PROBLEM REQUIREMENTS: Report how many lines contain the word "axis" in the listing that follows. Give nothing besides the number.

INFORMATION SHOWN:
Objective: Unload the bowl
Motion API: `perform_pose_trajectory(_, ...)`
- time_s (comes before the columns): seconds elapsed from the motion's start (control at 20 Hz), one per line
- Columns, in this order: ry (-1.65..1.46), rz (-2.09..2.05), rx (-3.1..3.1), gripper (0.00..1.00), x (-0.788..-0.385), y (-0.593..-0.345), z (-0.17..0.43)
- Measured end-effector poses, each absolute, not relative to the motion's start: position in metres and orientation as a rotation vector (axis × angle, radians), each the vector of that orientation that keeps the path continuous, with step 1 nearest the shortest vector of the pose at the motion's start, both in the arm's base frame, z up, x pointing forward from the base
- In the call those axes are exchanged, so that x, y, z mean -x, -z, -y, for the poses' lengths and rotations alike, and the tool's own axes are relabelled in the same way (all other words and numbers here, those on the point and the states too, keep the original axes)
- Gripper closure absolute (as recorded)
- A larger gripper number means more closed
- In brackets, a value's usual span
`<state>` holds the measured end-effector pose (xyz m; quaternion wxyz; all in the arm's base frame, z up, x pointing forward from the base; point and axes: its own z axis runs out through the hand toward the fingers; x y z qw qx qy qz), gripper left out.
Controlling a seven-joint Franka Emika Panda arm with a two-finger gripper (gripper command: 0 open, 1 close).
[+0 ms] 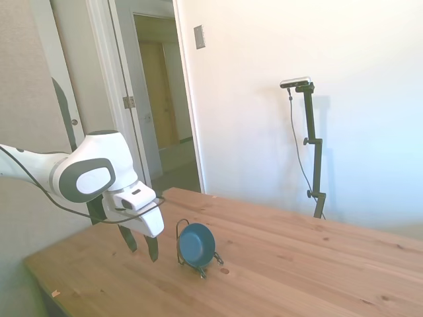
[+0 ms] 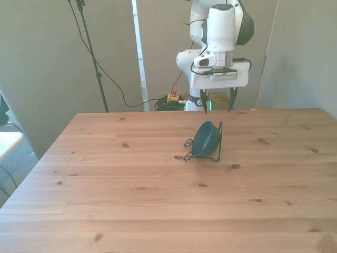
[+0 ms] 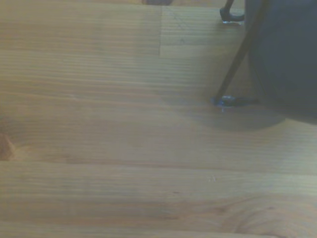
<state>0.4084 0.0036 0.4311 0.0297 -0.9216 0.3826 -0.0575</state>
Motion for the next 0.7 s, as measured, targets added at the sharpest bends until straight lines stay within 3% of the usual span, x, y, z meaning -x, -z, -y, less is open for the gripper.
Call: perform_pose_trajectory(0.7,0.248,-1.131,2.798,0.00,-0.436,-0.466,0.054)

OUTPUT OF THE TASK: 2